Stored items:
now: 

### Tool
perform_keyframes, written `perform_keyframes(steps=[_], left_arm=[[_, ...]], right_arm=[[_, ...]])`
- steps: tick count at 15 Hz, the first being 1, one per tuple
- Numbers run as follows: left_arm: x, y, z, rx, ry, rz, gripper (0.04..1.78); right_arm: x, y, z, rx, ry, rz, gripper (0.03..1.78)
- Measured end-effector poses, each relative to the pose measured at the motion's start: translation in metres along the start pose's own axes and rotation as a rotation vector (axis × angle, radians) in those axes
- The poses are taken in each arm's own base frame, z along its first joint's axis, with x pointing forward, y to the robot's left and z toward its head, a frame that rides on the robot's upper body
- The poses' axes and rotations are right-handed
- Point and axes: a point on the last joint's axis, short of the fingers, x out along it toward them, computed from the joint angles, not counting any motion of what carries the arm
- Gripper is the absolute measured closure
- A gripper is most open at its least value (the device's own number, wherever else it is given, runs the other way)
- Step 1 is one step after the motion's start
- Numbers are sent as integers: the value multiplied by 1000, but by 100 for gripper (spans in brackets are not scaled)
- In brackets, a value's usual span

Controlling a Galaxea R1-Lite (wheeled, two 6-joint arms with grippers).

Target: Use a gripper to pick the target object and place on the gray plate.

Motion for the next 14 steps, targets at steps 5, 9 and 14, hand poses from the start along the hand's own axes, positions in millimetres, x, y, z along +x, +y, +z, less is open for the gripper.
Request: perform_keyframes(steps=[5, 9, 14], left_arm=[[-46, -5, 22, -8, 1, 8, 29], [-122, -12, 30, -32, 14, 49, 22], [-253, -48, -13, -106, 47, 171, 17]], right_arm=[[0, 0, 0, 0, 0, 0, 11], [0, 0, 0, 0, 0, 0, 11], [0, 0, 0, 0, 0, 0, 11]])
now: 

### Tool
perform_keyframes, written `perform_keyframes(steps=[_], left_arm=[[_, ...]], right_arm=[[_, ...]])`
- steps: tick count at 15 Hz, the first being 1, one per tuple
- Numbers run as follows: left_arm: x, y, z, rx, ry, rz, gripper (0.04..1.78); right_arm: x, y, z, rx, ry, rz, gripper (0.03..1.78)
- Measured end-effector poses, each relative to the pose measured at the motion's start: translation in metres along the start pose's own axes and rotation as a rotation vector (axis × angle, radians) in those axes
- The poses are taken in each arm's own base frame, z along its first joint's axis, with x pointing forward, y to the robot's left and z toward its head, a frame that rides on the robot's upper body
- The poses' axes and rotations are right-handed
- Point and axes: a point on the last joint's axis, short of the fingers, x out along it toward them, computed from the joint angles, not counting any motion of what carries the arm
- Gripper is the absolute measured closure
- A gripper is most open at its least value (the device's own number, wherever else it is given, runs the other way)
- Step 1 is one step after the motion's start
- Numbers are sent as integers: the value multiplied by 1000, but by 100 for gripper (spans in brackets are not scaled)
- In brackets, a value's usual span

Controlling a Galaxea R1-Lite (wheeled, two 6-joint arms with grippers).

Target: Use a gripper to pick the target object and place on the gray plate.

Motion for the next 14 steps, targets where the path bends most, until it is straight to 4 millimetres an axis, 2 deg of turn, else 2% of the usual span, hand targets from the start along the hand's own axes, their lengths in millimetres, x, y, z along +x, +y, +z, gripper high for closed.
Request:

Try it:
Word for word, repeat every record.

Answer area:
now: 

### Tool
perform_keyframes, written `perform_keyframes(steps=[_], left_arm=[[_, ...]], right_arm=[[_, ...]])`
- steps: tick count at 15 Hz, the first being 1, one per tuple
- Numbers run as follows: left_arm: x, y, z, rx, ry, rz, gripper (0.04..1.78); right_arm: x, y, z, rx, ry, rz, gripper (0.03..1.78)
- Measured end-effector poses, each relative to the pose measured at the motion's start: translation in metres along the start pose's own axes and rotation as a rotation vector (axis × angle, radians) in those axes
- The poses are taken in each arm's own base frame, z along its first joint's axis, with x pointing forward, y to the robot's left and z toward its head, a frame that rides on the robot's upper body
- The poses' axes and rotations are right-handed
- Point and axes: a point on the last joint's axis, short of the fingers, x out along it toward them, computed from the joint angles, not counting any motion of what carries the arm
- Gripper is the absolute measured closure
- A gripper is most open at its least value (the device's own number, wherever else it is given, runs the other way)
- Step 1 is one step after the motion's start
- Numbers are sent as integers: the value multiplied by 1000, but by 100 for gripper (spans in brackets are not scaled)
- In brackets, a value's usual span

Controlling a Galaxea R1-Lite (wheeled, two 6-joint arms with grippers).

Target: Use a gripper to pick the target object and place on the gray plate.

Motion for the next 14 steps, targets at steps 5, 9 and 14, hand poses from the start along the hand's own axes, positions in millimetres, x, y, z along +x, +y, +z, less is open for the gripper.
Request: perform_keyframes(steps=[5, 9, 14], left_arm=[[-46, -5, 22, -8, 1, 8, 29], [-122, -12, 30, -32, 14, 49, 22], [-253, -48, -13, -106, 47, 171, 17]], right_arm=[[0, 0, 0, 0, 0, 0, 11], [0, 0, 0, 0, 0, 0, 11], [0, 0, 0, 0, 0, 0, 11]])
now: 

### Tool
perform_keyframes, written `perform_keyframes(steps=[_], left_arm=[[_, ...]], right_arm=[[_, ...]])`
- steps: tick count at 15 Hz, the first being 1, one per tuple
- Numbers run as follows: left_arm: x, y, z, rx, ry, rz, gripper (0.04..1.78); right_arm: x, y, z, rx, ry, rz, gripper (0.03..1.78)
- Measured end-effector poses, each relative to the pose measured at the motion's start: translation in metres along the start pose's own axes and rotation as a rotation vector (axis × angle, radians) in those axes
- The poses are taken in each arm's own base frame, z along its first joint's axis, with x pointing forward, y to the robot's left and z toward its head, a frame that rides on the robot's upper body
- The poses' axes and rotations are right-handed
- Point and axes: a point on the last joint's axis, short of the fingers, x out along it toward them, computed from the joint angles, not counting any motion of what carries the arm
- Gripper is the absolute measured closure
- A gripper is most open at its least value (the device's own number, wherever else it is given, runs the other way)
- Step 1 is one step after the motion's start
- Numbers are sent as integers: the value multiplied by 1000, but by 100 for gripper (spans in brackets are not scaled)
- In brackets, a value's usual span

Controlling a Galaxea R1-Lite (wheeled, two 6-joint arms with grippers).

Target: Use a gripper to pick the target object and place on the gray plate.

Motion for the next 14 steps, targets where the path bends most, until it is straight to 4 millimetres an axis, 2 deg of turn, else 2% of the usual span, hand targets from the start along the hand's own axes, their lengths in millimetres, x, y, z along +x, +y, +z, gripper high for closed.
Request:

There is no more output to give.